CE SOIR, LA CARICATURE DES CHOUANS SUR LA CHAÎNE "HISTOIRE".
Sorti en salle le 23 mars 1988, catalogué comme "film historique" (pas moins) ce film de Philippe de Broca, n'est pas déplaisant à regarder grâce aux acteurs et aux techniques utilisées ; en particulier le panoramique (dimensions un peu moindre par rapport au cinémascope) la qualité de l'image, les lieux : en particulier Belle-Ile, les côtes de Baden, l'Argouët à Elven, Locronan, Quistinic et le château de La Villeneuve-Jacquelot (où il y eut effectivement des épisodes de la vraie Chouannerie en particulier avec La Couronne, Pierre de Rémond du Chélas ; le tout soutenu par la musique de Georges Delerue qui fut le premier compositeur musical de la Cinéscènie du Puy du Fou.
De belles images, de beaux endroits mais un scénario complètement "les Chouans vus par les parisiens" et peut-être aussi par d'autres.
Le 11 avril 1988, Presse-Océan sous le titre Le film "Chouans" controversé publiait la réaction des historiens de Chouannerie, pas contents :
Plusieurs intellectuels bretons adressent une lettre ouverte à Philippe de Broca.
Le film « Chouans » actuellement projeté sur les écrans de notre région ne fait pas l'unanimité. Loin s'en faut. Superbement réalisé sur le plan technique, il donne de la chouannerie une vue à tout le moins arbitraire.
Entretenant de larges confusions avec la guerre de Vendée au sud de la Loire, présentant les prêtres d'une manière caricaturale et blessante et certains chefs aristocrates comme des voyous, ce film est tout à fait contestable sur le plan historique.
Dans une lettre ouverte qu’ils viennent d'adresser à Philippe de Broca, le réalisateur, et à Ariel Zeitoun le producteur, plusieurs artistes et écrivains bretons (Henri Caouissin, le Père Chardronnet, François Marquer, Michel de Mauny, Charles Le Quintrec, Jean Rieux et Reun An Honseng) disent leur façon de penser. Leur « lettre ouverte » à des allures de réquisitoire. Nous en publions ci-après quelques extraits :
« Vous avez osé, Messieurs, intituler votre dernier film « chouans ».
Nous comprenons qu'à la veille du bicentenaire, un sujet sur la révolution était de nature à faciliter la réalisation d'un film. Nous comprenons encore mieux qu'il vous fallait ménager les gardiens du Temple. Encore fallait-il ne pas porter atteinte à la mémoire des Chouans qui n'ont rien à voir avec votre « œuvre ».
Vous présentez les chouans comme des êtres superstitieux, clouant les chouettes sur leurs portes avant d'en faire de même avec les Bleus, ignares, ne sachant pas lire, mi-bêtes, pillant, torturant, tuant leurs frères.

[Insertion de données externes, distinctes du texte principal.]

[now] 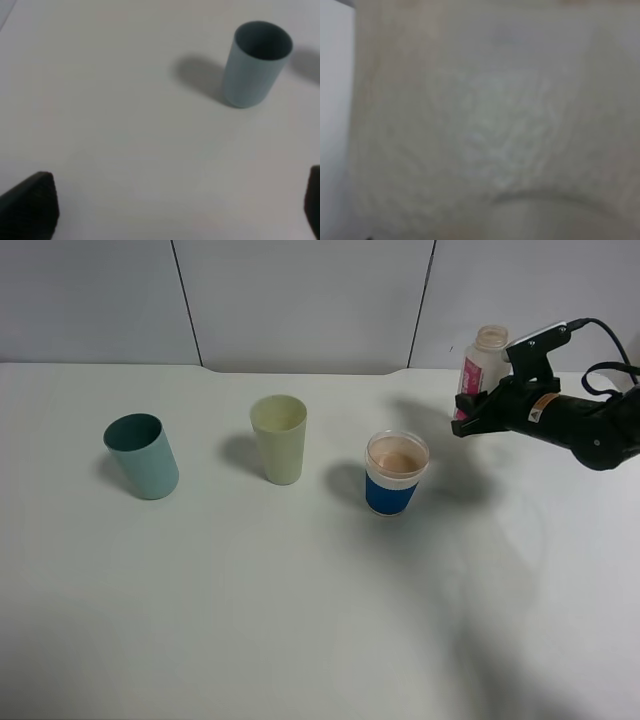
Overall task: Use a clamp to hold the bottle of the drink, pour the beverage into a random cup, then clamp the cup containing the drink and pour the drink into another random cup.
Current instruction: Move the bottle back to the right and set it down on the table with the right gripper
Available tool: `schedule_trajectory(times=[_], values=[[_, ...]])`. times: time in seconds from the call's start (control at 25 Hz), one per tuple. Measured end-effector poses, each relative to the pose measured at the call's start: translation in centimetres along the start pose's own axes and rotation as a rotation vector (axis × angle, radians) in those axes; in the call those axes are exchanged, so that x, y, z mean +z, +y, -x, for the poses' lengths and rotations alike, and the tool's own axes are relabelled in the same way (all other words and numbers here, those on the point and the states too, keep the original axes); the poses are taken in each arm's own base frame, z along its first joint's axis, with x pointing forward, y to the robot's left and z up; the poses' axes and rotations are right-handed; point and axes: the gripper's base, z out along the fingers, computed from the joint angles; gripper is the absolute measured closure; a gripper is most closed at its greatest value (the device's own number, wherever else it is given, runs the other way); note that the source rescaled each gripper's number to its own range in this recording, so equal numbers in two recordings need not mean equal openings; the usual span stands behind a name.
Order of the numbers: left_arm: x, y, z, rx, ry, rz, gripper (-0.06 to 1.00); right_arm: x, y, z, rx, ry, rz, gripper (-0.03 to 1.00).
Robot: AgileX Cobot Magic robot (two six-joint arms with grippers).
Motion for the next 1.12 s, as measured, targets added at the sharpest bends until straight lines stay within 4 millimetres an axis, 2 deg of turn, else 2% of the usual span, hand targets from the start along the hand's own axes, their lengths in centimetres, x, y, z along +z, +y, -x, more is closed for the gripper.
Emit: schedule_trajectory(times=[0.64,1.12], values=[[0.0,0.0,0.0,0.0,0.0,0.0,-0.06,1.3,0.1,-2.9,0.104,-0.035,-0.076,0.97],[0.0,0.0,0.0,0.0,0.0,0.0,-0.06,1.2,-0.2,-2.8,0.112,-0.062,-0.113,0.97]])
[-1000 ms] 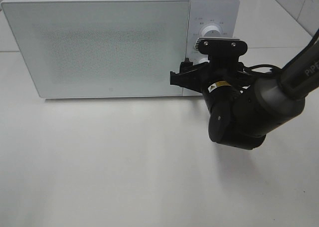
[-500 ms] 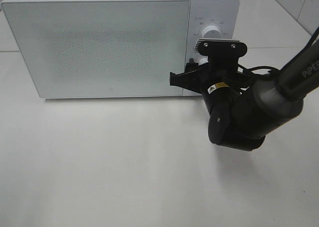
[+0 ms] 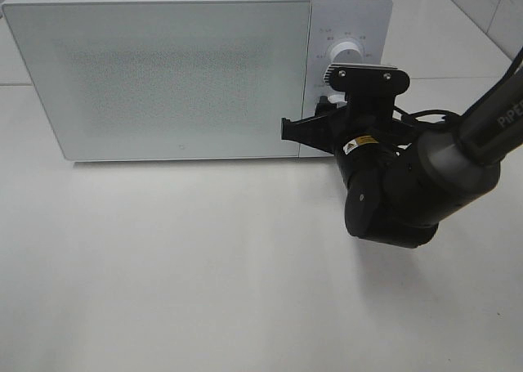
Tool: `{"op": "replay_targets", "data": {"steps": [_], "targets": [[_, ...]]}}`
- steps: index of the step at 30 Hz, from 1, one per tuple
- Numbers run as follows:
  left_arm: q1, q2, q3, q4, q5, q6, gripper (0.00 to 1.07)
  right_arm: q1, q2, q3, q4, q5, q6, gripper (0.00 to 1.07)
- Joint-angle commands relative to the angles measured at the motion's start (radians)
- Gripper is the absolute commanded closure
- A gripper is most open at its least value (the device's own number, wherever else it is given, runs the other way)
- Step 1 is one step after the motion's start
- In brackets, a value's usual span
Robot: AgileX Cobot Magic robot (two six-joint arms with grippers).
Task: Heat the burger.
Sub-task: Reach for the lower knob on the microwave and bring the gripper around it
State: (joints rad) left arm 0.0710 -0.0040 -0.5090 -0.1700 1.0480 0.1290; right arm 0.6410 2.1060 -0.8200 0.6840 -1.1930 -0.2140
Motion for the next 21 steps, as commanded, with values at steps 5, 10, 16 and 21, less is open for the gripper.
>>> {"op": "replay_targets", "data": {"steps": [5,10,16,21], "targets": [[-0.002,-0.021,0.004,-0.006,-0.009,0.001,0.04,-0.012,0.001,-0.021,-0.141,-0.079,0.107,1.07],[-0.002,-0.021,0.004,-0.006,-0.009,0.001,0.04,-0.012,0.001,-0.021,-0.192,-0.091,0.408,1.07],[-0.002,-0.021,0.004,-0.006,-0.009,0.001,0.04,-0.012,0.001,-0.021,-0.263,-0.095,0.877,1.07],[-0.002,-0.021,0.004,-0.006,-0.009,0.001,0.04,-0.012,0.001,-0.021,-0.301,-0.122,1.227,1.07]]}}
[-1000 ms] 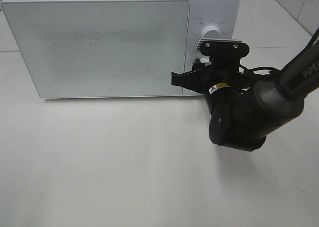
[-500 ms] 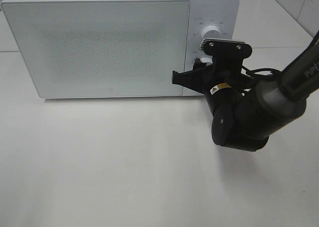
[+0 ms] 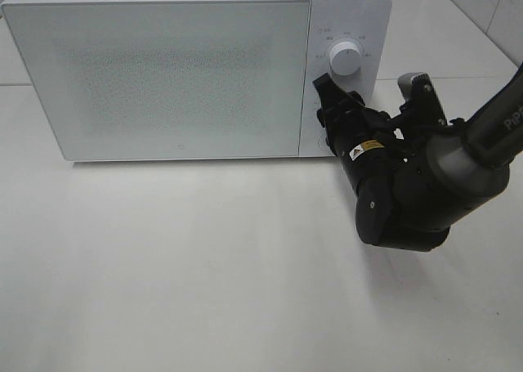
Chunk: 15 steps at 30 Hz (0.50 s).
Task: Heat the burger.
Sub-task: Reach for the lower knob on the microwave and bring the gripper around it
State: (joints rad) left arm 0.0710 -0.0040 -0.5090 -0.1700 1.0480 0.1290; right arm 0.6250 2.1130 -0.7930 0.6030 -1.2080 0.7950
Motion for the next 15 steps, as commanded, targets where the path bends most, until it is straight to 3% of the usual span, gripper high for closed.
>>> {"op": "replay_targets", "data": {"steps": [1,9,15], "targets": [[-0.002,-0.021,0.004,-0.006,-0.009,0.001,0.04,0.004,-0.006,-0.048,-0.222,-0.123,0.329,1.07],[-0.002,-0.021,0.004,-0.006,-0.009,0.001,0.04,0.004,-0.006,-0.048,-0.210,-0.136,0.755,1.07],[-0.002,-0.021,0.004,-0.006,-0.009,0.001,0.04,0.004,-0.006,-0.048,-0.199,-0.182,0.845,1.07]]}}
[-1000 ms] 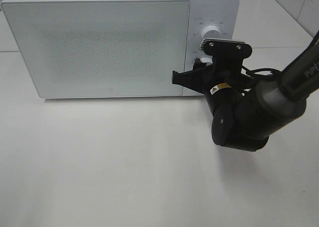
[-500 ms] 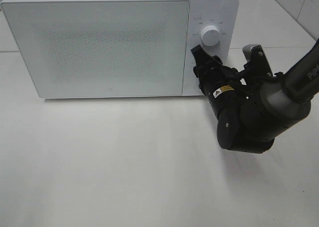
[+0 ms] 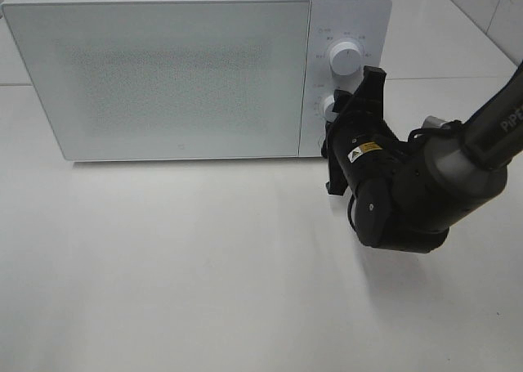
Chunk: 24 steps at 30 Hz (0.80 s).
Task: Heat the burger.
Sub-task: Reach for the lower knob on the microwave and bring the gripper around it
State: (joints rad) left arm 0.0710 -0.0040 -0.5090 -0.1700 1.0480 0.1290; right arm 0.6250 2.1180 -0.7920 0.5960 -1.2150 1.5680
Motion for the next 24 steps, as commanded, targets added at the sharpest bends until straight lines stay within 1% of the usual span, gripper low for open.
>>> {"op": "replay_targets", "data": {"steps": [1,11,24], "targets": [[-0.002,-0.021,0.004,-0.006,-0.009,0.001,0.04,0.004,-0.011,-0.049,-0.192,-0.175,0.123,1.07],[-0.002,-0.021,0.004,-0.006,-0.009,0.001,0.04,0.004,-0.011,-0.049,-0.191,-0.175,0.199,1.07],[-0.002,-0.021,0.004,-0.006,-0.009,0.001,0.04,0.004,-0.011,-0.049,-0.187,-0.175,0.157,1.07]]}}
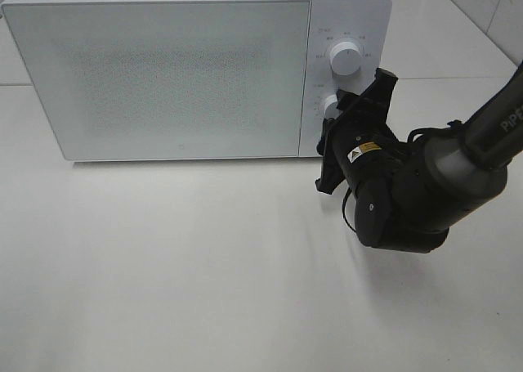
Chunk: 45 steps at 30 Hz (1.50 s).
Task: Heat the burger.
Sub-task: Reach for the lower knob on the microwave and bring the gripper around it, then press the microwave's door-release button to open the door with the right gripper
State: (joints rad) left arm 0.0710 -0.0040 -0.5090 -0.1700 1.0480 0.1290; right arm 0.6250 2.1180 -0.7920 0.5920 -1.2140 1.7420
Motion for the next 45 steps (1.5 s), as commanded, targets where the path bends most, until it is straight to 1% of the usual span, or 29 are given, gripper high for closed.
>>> {"op": "replay_targets", "data": {"steps": [1,2,4,6,7,10,12,13,14,15,16,17,24,26,27,28,30,31,32,34,35,39,45], "targets": [[-0.002,-0.021,0.004,-0.006,-0.009,0.001,0.04,0.004,-0.011,-0.049,-0.177,-0.176,-0.019,1.07],[-0.002,-0.021,0.004,-0.006,-0.009,0.001,0.04,0.004,-0.011,-0.049,-0.177,-0.176,-0.019,1.07],[-0.002,-0.021,0.004,-0.006,-0.009,0.001,0.04,0.004,-0.011,-0.049,-0.152,-0.176,-0.048,1.03],[-0.002,-0.021,0.004,-0.006,-0.009,0.001,0.04,0.004,-0.011,-0.049,-0.145,-0.176,-0.054,1.01],[-0.002,-0.021,0.004,-0.006,-0.009,0.001,0.04,0.004,-0.011,-0.049,-0.134,-0.176,-0.070,0.97],[-0.002,-0.021,0.004,-0.006,-0.009,0.001,0.04,0.004,-0.011,-0.049,-0.129,-0.176,-0.074,0.94],[-0.002,-0.021,0.004,-0.006,-0.009,0.001,0.04,0.004,-0.011,-0.049,-0.102,-0.176,-0.081,0.82],[-0.002,-0.021,0.004,-0.006,-0.009,0.001,0.04,0.004,-0.011,-0.049,-0.102,-0.176,-0.081,0.82],[-0.002,-0.021,0.004,-0.006,-0.009,0.001,0.04,0.004,-0.011,-0.049,-0.094,-0.176,-0.092,0.79],[-0.002,-0.021,0.004,-0.006,-0.009,0.001,0.04,0.004,-0.011,-0.049,-0.074,-0.176,-0.110,0.73],[-0.002,-0.021,0.004,-0.006,-0.009,0.001,0.04,0.004,-0.011,-0.049,-0.074,-0.176,-0.110,0.73],[-0.002,-0.021,0.004,-0.006,-0.009,0.001,0.04,0.004,-0.011,-0.049,-0.059,-0.174,-0.123,0.69],[-0.002,-0.021,0.004,-0.006,-0.009,0.001,0.04,0.004,-0.011,-0.049,-0.024,-0.164,-0.128,0.63],[-0.002,-0.021,0.004,-0.006,-0.009,0.001,0.04,0.004,-0.011,-0.049,-0.011,-0.166,-0.140,0.59],[-0.002,-0.021,0.004,-0.006,-0.009,0.001,0.04,0.004,-0.011,-0.049,-0.011,-0.166,-0.140,0.59],[-0.002,-0.021,0.004,-0.006,-0.009,0.001,0.04,0.004,-0.011,-0.049,-0.010,-0.167,-0.149,0.56],[-0.002,-0.021,0.004,-0.006,-0.009,0.001,0.04,0.004,-0.011,-0.049,-0.006,-0.167,-0.154,0.55],[-0.002,-0.021,0.004,-0.006,-0.009,0.001,0.04,0.004,-0.011,-0.049,-0.007,-0.167,-0.165,0.52],[-0.002,-0.021,0.004,-0.006,-0.009,0.001,0.04,0.004,-0.011,-0.049,-0.007,-0.167,-0.165,0.52],[-0.002,-0.021,0.004,-0.006,-0.009,0.001,0.04,0.004,-0.011,-0.048,-0.007,-0.166,-0.178,0.48],[-0.002,-0.021,0.004,-0.006,-0.009,0.001,0.04,0.004,-0.011,-0.048,-0.007,-0.166,-0.178,0.48],[-0.002,-0.021,0.004,-0.006,-0.009,0.001,0.04,0.004,-0.023,-0.032,-0.011,-0.163,-0.222,0.42],[-0.002,-0.021,0.004,-0.006,-0.009,0.001,0.04,0.004,-0.063,0.013,-0.023,-0.151,-0.277,0.41]]}}
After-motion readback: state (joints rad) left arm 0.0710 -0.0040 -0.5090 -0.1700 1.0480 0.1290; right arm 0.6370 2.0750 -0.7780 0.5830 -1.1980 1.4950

Le prêtre réfractaire est un fanatique hystérique, assoiffé de sang, le prêtre jureur un obèse, obsédé de nourriture ; les nobles qui les mènent : un vieillard gâteux, sa femme nymphomane, un réactionnaire sadique, un jeune coq uniquement motivé par une histoire de fesses. Quant à la religion, ce n'est bien sûr qu'un leurre.

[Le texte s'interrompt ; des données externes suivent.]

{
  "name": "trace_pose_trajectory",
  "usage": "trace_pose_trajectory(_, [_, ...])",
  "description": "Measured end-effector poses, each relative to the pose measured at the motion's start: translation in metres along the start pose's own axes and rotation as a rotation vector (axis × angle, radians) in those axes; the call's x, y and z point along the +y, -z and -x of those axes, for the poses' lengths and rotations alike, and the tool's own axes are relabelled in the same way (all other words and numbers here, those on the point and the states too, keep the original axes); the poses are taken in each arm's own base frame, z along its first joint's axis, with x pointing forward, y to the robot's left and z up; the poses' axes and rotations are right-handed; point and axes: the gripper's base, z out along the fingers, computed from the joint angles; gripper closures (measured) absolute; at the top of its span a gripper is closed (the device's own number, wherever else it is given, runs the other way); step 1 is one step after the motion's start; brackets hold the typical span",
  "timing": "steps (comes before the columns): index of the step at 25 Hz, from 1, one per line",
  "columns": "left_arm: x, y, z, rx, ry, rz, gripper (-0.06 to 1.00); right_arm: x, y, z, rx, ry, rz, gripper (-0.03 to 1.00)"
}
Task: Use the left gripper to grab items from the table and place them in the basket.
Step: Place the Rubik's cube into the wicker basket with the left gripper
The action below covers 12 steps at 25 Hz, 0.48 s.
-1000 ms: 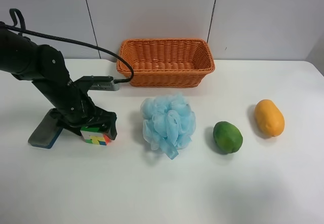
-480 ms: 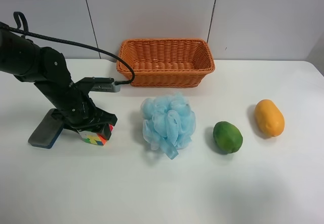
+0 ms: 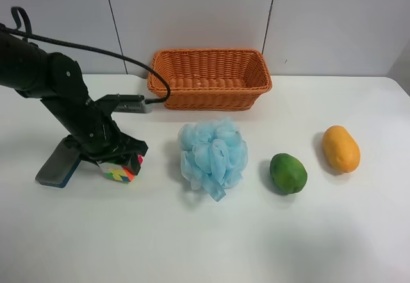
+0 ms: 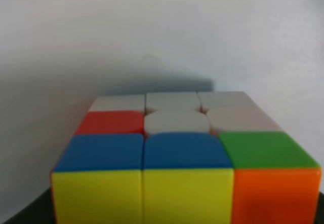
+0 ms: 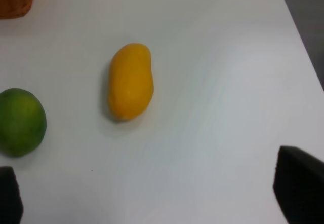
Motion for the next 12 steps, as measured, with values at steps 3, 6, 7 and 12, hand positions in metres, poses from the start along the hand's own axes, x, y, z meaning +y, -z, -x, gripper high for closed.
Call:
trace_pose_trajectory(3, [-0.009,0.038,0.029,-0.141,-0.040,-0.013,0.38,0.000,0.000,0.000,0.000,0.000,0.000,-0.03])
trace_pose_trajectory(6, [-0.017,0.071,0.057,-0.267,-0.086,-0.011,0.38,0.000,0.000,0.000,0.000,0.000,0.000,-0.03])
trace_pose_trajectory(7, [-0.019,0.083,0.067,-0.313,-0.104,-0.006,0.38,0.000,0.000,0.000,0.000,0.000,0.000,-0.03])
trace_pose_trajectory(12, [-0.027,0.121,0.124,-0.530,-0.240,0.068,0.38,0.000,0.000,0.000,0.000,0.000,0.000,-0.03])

On pouvait croire que ces images grossières de la Chouannerie appartenaient à une époque révolue. Elles sont à la hauteur de votre ignorance historique. Car votre film est bourré d'erreurs et d'invraisemblances…
Votre film est une contrevérité historique et une insulte à la mémoire des Chouans Bretons, paysans, ouvriers, artisans pacifiques qui ne prirent les armes que contraints et forcés, après trois années de vexations, humiliations, interdictions, pour défendre leurs libertés, dont celle universelle et fondamentale de conscience.
Vous les méprisez en leur refusant la capacité d'une libre et profonde adhésion à la religion, représentée par un clergé de campagne infiniment digne et compétent.
C'est pourquoi, nous, historiens écrivains bretons, protestons solennellement contre une œuvre qui, une fois de plus, présente une image caricaturale, fausse, abusive et travestie de la Bretagne et en particulier des Chouans Bretons, combattants des libertés.
Pendant le tournage, en 1987, Le Télégramme avait publié un article qui se terminait par :
Les clichés abondent, ainsi la scène de la messe dite par le prêtre réfractaire sur un dolmen. Le scénario manque de subtilité et les personnages sont traités à gros traits. Lambert Wilson en Saint-Just breton, Sophie Marceau en institutrice révolutionnaire, Stéphane Freiss en chef de la réaction parce que son amour est contrarié, et Philippe Noiret, comte de Kerfadec, inventeur du vélo et de l'aéroplane, sont les principaux protagonistes de cette fresque qui ne sert ni le cinéma, ni l'histoire.